→ **Goal of the exercise**:
Write out the full listing exactly as it appears below.

→ **Available data**:
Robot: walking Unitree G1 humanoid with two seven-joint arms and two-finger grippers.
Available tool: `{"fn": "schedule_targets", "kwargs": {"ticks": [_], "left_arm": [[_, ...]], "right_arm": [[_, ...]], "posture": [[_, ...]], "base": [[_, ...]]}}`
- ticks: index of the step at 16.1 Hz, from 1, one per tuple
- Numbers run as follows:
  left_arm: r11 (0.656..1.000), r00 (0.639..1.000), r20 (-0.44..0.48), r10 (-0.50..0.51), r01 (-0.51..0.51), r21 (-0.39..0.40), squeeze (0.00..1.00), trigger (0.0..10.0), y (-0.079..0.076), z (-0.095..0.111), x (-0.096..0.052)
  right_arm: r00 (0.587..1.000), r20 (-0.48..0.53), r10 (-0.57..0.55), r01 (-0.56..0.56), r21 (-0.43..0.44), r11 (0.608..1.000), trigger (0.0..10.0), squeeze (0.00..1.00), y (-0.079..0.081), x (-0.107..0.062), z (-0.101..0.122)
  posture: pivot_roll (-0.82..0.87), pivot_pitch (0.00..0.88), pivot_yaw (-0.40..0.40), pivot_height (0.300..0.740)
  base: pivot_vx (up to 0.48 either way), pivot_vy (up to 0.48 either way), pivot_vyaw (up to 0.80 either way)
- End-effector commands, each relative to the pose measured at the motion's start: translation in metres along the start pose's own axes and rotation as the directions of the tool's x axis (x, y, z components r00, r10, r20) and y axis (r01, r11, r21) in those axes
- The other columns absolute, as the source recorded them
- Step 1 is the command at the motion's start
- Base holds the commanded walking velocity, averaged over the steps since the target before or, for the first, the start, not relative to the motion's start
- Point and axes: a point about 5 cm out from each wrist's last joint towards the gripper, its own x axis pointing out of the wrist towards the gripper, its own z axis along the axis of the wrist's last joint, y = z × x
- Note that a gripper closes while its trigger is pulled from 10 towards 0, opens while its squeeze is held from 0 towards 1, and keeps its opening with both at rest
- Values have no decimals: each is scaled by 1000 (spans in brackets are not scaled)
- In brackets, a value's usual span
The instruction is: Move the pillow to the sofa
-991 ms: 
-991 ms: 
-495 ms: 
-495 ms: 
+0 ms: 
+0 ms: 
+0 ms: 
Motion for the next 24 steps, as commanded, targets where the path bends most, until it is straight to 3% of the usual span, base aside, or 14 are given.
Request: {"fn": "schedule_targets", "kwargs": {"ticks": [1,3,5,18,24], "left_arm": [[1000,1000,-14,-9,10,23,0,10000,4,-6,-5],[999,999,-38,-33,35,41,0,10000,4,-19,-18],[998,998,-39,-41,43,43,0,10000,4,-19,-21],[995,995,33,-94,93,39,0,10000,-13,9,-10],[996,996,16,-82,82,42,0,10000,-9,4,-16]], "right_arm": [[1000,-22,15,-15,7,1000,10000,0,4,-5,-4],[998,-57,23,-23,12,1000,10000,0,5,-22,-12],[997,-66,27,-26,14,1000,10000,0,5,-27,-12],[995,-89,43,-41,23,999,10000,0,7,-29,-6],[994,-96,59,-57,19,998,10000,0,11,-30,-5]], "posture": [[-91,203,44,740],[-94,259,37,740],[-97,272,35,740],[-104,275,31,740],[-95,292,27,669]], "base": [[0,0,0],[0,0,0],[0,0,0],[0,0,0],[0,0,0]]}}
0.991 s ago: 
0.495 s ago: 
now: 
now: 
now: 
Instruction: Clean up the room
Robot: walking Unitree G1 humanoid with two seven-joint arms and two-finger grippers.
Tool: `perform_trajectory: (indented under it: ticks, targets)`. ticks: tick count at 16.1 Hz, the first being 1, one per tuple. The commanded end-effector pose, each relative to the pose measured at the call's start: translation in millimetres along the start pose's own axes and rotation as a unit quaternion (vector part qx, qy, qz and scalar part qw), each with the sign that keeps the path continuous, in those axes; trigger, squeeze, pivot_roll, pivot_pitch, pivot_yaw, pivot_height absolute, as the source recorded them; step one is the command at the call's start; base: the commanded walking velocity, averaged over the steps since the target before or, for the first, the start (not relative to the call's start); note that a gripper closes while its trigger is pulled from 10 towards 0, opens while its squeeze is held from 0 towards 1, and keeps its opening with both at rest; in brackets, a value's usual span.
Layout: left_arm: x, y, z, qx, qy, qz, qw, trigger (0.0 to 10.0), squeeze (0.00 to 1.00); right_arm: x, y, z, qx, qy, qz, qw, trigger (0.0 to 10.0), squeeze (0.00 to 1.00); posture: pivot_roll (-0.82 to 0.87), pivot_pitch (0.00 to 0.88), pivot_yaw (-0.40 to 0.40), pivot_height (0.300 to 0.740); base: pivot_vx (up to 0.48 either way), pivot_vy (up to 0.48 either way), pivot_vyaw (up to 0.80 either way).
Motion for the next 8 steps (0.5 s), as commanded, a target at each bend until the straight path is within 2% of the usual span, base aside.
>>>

→ **Solution for this task**:
Robot: walking Unitree G1 humanoid with two seven-joint arms and two-finger grippers.
Available tool: `{"fn": "schedule_targets", "kwargs": {"ticks": [_], "left_arm": [[_, ...]], "right_arm": [[_, ...]], "posture": [[_, ...]], "base": [[_, ...]]}}`
- ticks: index of the step at 16.1 Hz, from 1, one per tuple
- Numbers run as follows:
  left_arm: r11 (0.656..1.000), r00 (0.639..1.000), r20 (-0.44..0.48), r10 (-0.50..0.51), r01 (-0.51..0.51), r21 (-0.39..0.40), squeeze (0.00..1.00), trigger (0.0..10.0), y (-0.079..0.076), z (-0.095..0.111), x (-0.096..0.052)
  right_arm: r00 (0.587..1.000), r20 (-0.48..0.53), r10 (-0.57..0.55), r01 (-0.56..0.56), r21 (-0.43..0.44), r11 (0.608..1.000), trigger (0.0..10.0), squeeze (0.00..1.00), y (-0.079..0.081), x (-0.107..0.062), z (-0.101..0.122)
  posture: pivot_roll (-0.82..0.87), pivot_pitch (0.00..0.88), pivot_yaw (-0.40..0.40), pivot_height (0.300..0.740)
  base: pivot_vx (up to 0.48 either way), pivot_vy (up to 0.48 either way), pivot_vyaw (up to 0.80 either way)
- End-effector commands, each relative to the pose measured at the motion's start: translation in metres along the start pose's own axes and rotation as the directions of the tool's x axis (x, y, z components r00, r10, r20) and y axis (r01, r11, r21) in those axes
- The other columns absolute, as the source recorded them
- Step 1 is the command at the motion's start
- Base holds the commanded walking velocity, averaged over the steps since the target before or, for the first, the start, not relative to the motion's start
- Point and axes: a point about 5 cm out from each wrist's last joint towards the gripper, its own x axis pointing out of the wrist towards the gripper, its own z axis along the axis of the wrist's last joint, y = z × x
- Note that a gripper closes while its trigger is pulled from 10 towards 0, opens while its squeeze is held from 0 towards 1, and keeps its opening with both at rest
- Values have no decimals: each is scaled by 1000 (spans in brackets are not scaled)
- In brackets, a value's usual span
The instruction is: Move the pillow to the sofa
-991 ms: 
-991 ms: 
-495 ms: 
-495 ms: 
+0 ms: 
+0 ms: 
+0 ms: 
Motion for the next 24 steps, as commanded, targets where the path bends most, until it is straight to 3% of the usual span, base aside, or 14 are given.
Request: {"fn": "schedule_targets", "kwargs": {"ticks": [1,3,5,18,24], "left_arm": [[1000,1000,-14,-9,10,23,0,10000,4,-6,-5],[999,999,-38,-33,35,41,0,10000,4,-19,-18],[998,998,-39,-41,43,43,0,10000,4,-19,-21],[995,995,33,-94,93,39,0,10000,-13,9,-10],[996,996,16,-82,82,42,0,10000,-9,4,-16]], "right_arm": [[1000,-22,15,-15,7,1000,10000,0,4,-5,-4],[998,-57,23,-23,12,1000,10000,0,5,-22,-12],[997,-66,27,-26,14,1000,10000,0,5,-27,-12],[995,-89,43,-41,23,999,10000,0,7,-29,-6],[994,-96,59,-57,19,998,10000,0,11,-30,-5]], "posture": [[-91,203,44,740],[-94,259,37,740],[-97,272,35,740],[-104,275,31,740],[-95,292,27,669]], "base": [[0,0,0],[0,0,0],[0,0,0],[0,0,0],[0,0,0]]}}
0.991 s ago: 
0.495 s ago: 
now: 
now: 
now: 
Instruction: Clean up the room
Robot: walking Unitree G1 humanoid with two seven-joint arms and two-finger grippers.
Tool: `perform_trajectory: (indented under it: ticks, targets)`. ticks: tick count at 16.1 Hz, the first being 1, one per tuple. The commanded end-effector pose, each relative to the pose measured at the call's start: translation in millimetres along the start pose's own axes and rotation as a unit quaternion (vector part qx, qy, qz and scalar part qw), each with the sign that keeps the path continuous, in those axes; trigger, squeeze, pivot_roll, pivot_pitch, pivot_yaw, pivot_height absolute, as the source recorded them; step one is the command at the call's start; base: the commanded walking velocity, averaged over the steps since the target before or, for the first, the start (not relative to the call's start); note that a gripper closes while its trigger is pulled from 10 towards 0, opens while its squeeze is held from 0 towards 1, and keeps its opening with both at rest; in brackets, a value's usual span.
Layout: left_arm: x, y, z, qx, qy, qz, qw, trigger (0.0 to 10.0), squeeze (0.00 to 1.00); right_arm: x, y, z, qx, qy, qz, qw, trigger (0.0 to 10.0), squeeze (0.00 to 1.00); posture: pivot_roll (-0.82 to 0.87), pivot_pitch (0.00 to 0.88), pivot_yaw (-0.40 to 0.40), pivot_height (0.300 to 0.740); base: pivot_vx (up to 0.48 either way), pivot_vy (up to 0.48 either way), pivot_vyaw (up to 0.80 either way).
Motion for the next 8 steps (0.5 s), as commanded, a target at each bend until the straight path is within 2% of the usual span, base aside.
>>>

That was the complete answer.